Servidor Público é hoje uma profissão como outra qulquer e se aprimora na proporção em que gestões públicas comandam a Administração Pública, seja na esfera Estadual ou na esfera Municipal, pois, quanto a Administração Pública Federal há uma evolução pontual que a diferencia das demais, mesmo que se reconheça a fragilidade ainda que impera em órgãos federais localizados em Estados ou Municípios.
Apesar dessa valorização profissional que é dada pela lei ao Servidor Público, este profissional ainda carece de maiores despertares quanto ao valor de que é possuidor e a força que representa na estrutura do serviço público de uma forma geral.
O Servidor Público na sua grande maioia ainda não despertou para compreender o quanto a categoria é forte e se agisse neste aspecto possivelmente alguns politiqueiros de plantão não assacariam contra a dignidade do servidor público, fazendo-lhe escravos de interesses escusos e moralmente improbos.
Agora mesmo a Paraíba vive esse drama. Maranhão, que nunca gostou de Servidor Público, tendo como comandante de operações o Secretário Antonio Fernandes, impõe ao Servidor Público do Estado um situação ridícula e desumana, o cadastramento junto ao Banco do Brasil sob a ameaça de se assim não o fizer não receber os 13º salários e a partir de então os salários mensais a partir de janeiro de 2010.
Negociar contas de pagamento de salários de servidor com bancos, públicos ou privados, significa negociar interesses de terceiros (dos servidores) e, da forma como o Estado vem se postando e se portando, acredito que seria de bom tamanho (para não dizer "de bom alvitre"), que o Ministério Público Estadual saisse em defesa dessa tão humilhada categoria que vive sob as garras de políticos vencidos e de gestores nazistas que não se preocupam com a importância de cada uma dessas pessoas, a maioria delas, detentora de uma única atividade profissional - o serviço público.
Se não me falha a memória os Servidores Públicos integram algumas entidades representativas, no entanto, infelismente nenhuma delas dá sinal de existência, pois, não se ouve e não se vê nenhuma voz nem ninguém se instituir como representante da classe para reclamar em nome desta categoria contra esta forma desumana e cruel como o Governo de Maranhão trata os servidores que comopõe a máquina do Governo Estadual. E atentem para o mais grave: os humildes, o que ganham menos, porque a imprensa denunciou que os apainguados e apadrinhados fizerem seus cadastrsos em suas salas geladas com ar-condicionado regados a cafezinho e água gelada. Ora, ningéum é de ferro.

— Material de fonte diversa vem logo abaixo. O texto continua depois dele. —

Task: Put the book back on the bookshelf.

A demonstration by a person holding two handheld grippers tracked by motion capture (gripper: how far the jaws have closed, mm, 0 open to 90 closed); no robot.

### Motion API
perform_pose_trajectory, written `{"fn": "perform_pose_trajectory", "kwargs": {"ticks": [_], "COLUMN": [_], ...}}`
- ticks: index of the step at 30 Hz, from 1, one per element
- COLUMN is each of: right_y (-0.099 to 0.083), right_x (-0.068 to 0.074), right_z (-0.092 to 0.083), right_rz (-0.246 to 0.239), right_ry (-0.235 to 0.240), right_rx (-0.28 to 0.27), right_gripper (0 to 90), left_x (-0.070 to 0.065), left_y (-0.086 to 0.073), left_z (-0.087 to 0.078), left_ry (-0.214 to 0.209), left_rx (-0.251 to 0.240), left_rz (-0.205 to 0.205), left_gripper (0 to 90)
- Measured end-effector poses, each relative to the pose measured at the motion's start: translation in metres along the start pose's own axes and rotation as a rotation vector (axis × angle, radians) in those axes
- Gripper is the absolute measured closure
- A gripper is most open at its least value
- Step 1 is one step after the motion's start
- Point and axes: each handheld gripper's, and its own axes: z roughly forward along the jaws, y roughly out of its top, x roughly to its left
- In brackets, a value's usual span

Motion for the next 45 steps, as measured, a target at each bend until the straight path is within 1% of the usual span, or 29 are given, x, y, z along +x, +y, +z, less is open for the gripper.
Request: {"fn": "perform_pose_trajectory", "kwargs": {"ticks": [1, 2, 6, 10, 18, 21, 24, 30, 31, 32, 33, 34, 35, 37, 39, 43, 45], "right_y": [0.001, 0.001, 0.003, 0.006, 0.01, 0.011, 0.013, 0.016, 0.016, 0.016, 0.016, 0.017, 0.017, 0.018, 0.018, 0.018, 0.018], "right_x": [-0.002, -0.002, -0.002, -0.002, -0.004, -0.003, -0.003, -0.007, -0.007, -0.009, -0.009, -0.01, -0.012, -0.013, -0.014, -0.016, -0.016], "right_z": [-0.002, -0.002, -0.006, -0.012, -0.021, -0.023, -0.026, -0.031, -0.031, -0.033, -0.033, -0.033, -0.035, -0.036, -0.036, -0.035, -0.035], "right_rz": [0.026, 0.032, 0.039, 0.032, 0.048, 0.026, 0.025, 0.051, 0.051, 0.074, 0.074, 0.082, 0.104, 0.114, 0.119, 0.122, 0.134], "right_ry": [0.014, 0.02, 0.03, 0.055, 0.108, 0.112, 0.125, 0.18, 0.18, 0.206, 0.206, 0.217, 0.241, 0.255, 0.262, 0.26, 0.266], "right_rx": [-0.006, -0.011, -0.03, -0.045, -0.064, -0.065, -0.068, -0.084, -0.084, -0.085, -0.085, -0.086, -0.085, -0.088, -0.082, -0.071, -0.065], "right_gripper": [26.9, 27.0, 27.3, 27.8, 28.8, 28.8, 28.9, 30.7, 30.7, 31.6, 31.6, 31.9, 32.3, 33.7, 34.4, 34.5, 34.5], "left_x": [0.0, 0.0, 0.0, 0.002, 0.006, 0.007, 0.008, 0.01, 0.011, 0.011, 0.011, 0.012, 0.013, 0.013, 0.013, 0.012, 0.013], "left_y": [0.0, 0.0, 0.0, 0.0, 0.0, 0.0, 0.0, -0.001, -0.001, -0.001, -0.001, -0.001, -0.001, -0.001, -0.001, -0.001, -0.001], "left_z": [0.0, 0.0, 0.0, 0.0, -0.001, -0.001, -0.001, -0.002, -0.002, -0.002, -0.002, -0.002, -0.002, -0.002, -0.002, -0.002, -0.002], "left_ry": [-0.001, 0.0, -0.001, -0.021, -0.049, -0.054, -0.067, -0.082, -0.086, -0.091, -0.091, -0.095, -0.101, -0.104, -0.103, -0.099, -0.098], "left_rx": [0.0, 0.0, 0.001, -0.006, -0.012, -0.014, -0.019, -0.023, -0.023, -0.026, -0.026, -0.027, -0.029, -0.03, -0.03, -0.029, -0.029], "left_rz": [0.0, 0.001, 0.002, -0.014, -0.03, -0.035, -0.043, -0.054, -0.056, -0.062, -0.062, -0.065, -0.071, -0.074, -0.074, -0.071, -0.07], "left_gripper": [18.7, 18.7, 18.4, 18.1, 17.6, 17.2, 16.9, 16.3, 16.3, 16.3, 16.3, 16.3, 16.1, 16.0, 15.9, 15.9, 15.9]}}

Cadê os pseudos líderes sindicais, de associações ou outras instituiçoes equivalentes? Será que essas instituições só servem de bucha de canhão e assim usadas para atender interesses politiqueiros? Há alguma excessão?

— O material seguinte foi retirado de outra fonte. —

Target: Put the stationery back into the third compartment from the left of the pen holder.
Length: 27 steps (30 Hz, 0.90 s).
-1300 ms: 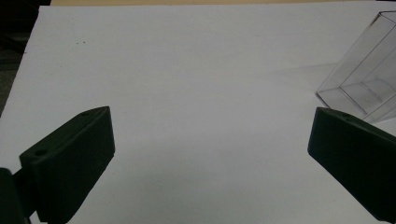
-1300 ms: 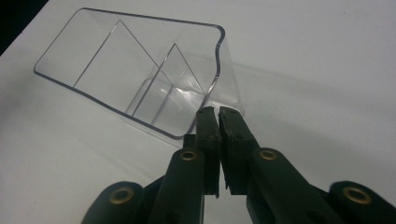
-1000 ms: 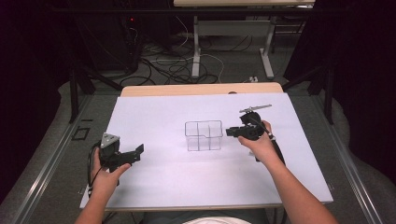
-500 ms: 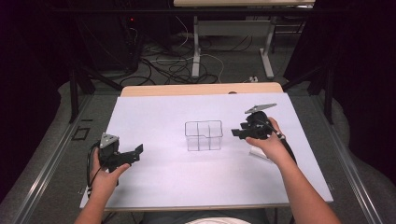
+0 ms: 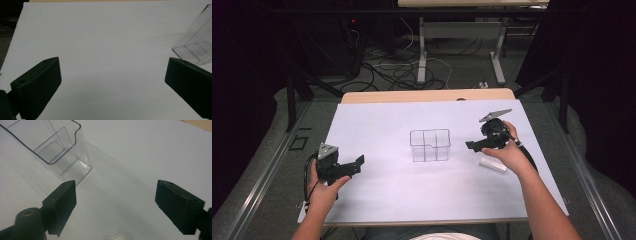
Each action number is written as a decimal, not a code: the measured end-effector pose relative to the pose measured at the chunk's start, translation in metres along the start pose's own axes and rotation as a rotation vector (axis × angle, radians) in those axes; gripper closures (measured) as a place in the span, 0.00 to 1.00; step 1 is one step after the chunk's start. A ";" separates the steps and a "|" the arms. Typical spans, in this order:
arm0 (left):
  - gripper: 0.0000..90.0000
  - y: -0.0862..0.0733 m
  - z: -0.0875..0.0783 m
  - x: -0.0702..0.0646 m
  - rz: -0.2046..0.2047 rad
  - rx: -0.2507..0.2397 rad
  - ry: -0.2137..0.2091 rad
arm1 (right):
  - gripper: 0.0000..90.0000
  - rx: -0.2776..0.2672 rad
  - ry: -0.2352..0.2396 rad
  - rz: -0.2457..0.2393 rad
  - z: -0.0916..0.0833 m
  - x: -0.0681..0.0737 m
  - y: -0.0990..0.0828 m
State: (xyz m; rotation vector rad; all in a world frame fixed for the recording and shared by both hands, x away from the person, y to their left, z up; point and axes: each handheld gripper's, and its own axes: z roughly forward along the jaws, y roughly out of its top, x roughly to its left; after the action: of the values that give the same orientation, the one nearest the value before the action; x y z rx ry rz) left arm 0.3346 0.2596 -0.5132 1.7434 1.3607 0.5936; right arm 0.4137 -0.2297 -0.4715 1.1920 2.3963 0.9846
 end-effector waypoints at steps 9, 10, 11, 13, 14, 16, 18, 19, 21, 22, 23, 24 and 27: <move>0.01 0.000 -0.001 -0.001 0.002 0.004 0.005 | 0.10 0.113 -0.005 -0.135 0.003 0.004 -0.009; 0.01 0.000 -0.001 -0.002 0.003 0.005 0.005 | 0.10 0.096 -0.011 -0.158 0.005 0.004 -0.011; 0.01 0.000 -0.001 -0.002 0.005 0.006 0.005 | 0.12 0.108 -0.010 -0.181 0.006 0.005 -0.011; 0.01 -0.001 -0.001 -0.002 0.005 0.008 0.009 | 0.19 0.152 -0.009 -0.251 0.005 0.004 -0.012; 0.01 -0.001 -0.001 -0.002 0.005 0.007 0.008 | 0.19 0.167 0.000 -0.277 0.005 0.004 -0.013; 0.01 -0.001 -0.001 -0.003 0.003 0.010 0.009 | 0.21 0.196 0.008 -0.335 0.006 0.003 -0.013; 0.01 -0.001 -0.001 -0.002 0.002 0.009 0.007 | 0.25 0.225 0.023 -0.367 0.006 0.002 -0.013; 0.01 -0.001 -0.001 -0.002 0.005 0.006 0.008 | 0.27 0.238 0.027 -0.364 0.005 0.003 -0.014; 0.01 -0.001 -0.001 -0.002 0.003 0.006 0.008 | 0.29 0.253 0.042 -0.370 0.004 0.002 -0.013; 0.01 -0.001 -0.001 -0.002 0.003 0.006 0.009 | 0.31 0.265 0.049 -0.375 0.004 0.001 -0.013; 0.01 -0.001 -0.001 -0.002 0.002 0.006 0.010 | 0.33 0.272 0.054 -0.382 0.004 0.001 -0.013; 0.01 -0.002 -0.001 -0.002 -0.003 0.006 0.010 | 0.35 0.288 0.045 -0.385 0.004 0.002 -0.014; 0.01 -0.001 -0.002 -0.002 -0.004 0.005 0.010 | 0.42 0.329 0.058 -0.432 0.006 0.002 -0.016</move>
State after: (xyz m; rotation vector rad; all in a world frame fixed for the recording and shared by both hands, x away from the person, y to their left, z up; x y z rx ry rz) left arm 0.3321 0.2584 -0.5134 1.7437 1.3733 0.5986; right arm 0.4062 -0.2322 -0.4864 0.6860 2.7702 0.5103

O que está ocorrendo no Espaço Cultural neste final de semana é suficiente para nos comprovar mais uma vez que a Paraíba continua em péssimas mãos e que o servidor público continua lamentavelmente dependente dos favores de gratificações e de outras vantagens que o impede de tomar posições contra essas maldades praticadas contra essa categoria.
E os politicos que ocupam os espaços representativos na qualidade de parlamentares? Assembléia, Câmara Municipal, Câmara Federal, Senado, etc. Onde ficam? Porque não se pronunciam?
Ainda vai levar muito tempo para que o povo da Paraíba entenda que esta gangorra maranhista e cunhaliminsta só tem causado sérios e irreparáveis prejuízos ao nosso povo, a nossa história, sem nos permitir sequer pensar no futuro.